* Task details: When you reach the line that contains "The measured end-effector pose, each" in the entries below, begin returning lines exactly as written and continue through the last one.

* Task data:
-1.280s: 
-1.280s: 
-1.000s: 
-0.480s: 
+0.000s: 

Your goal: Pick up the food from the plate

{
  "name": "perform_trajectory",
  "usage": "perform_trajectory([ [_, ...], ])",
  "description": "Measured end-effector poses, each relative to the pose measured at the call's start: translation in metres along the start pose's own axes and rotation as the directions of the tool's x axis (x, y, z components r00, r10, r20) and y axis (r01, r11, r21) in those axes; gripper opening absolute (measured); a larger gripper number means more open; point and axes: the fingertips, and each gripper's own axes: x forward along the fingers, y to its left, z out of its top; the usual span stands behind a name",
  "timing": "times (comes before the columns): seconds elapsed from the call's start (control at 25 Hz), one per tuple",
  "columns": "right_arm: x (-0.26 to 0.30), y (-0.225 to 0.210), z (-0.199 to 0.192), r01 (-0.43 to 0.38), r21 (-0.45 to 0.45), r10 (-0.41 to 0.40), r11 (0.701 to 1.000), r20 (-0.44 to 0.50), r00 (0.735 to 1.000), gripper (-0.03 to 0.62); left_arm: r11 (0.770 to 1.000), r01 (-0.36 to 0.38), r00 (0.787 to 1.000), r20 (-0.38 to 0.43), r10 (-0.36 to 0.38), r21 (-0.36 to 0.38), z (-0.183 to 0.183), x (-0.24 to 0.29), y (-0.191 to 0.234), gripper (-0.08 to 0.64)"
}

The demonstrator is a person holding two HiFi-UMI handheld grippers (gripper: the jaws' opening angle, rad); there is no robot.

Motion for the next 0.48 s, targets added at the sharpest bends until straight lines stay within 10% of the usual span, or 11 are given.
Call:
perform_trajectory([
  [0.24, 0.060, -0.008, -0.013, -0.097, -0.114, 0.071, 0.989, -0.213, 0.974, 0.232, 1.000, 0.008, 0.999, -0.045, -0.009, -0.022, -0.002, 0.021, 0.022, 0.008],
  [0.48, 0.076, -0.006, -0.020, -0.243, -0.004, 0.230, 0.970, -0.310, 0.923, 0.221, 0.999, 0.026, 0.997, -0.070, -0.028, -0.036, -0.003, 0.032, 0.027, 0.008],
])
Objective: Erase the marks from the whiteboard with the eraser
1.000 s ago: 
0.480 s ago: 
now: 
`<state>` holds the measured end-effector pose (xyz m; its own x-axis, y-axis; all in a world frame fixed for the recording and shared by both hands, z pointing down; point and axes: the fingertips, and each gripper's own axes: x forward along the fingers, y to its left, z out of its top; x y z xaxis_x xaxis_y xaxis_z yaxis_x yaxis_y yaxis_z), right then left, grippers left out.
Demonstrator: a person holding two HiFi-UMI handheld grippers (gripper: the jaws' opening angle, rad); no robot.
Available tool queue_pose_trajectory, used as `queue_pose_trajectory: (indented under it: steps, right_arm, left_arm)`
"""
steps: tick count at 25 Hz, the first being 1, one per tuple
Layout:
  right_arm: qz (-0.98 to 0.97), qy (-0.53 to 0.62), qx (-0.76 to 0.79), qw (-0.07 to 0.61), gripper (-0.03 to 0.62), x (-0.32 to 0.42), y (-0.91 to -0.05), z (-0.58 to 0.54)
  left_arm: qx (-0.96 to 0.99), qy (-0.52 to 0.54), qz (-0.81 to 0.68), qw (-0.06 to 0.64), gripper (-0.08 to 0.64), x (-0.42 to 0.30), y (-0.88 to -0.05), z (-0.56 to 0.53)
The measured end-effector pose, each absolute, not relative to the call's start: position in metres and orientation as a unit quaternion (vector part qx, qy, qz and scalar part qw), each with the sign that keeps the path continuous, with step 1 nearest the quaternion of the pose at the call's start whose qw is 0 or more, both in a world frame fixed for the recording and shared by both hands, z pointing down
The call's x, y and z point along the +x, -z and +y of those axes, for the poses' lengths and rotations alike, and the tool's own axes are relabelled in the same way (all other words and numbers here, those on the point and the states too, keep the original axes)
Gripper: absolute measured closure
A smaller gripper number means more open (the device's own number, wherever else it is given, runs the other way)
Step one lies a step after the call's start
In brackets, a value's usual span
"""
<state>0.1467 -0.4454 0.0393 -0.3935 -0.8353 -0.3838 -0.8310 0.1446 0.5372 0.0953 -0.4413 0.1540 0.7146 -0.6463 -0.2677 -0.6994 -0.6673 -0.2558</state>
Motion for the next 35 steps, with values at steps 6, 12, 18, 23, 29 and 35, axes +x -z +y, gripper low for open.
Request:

* Answer for this exercise:
The measured end-effector pose, each absolute, not relative to the call's start: position in metres and orientation as a unit quaternion (vector part qx, qy, qz and scalar part qw), each with the sign that keeps the path continuous, with step 1 nearest the quaternion of the pose at the call's start whose qw is 0 or more, both in a world frame fixed for the recording and shared by both hands, z pointing down
The call's x, y and z point along the +x, -z and +y of those axes, for the poses' lengths and rotations alike, and the tool's own axes are relabelled in the same way (all other words and numbers here, those on the point and the states too, keep the original axes)
Gripper: absolute measured closure
A smaller gripper number means more open (the device's own number, wherever else it is given, runs the other way)
Step one lies a step after the call's start
In brackets, a value's usual span
"""
<state>0.1467 -0.4454 0.0393 -0.3935 -0.8353 -0.3838 -0.8310 0.1446 0.5372 0.0953 -0.4413 0.1540 0.7146 -0.6463 -0.2677 -0.6994 -0.6673 -0.2558</state>
Motion for the next 35 steps, with values at steps 6, 12, 18, 23, 29 and 35, axes +x -z +y, gripper low for open.
Request:

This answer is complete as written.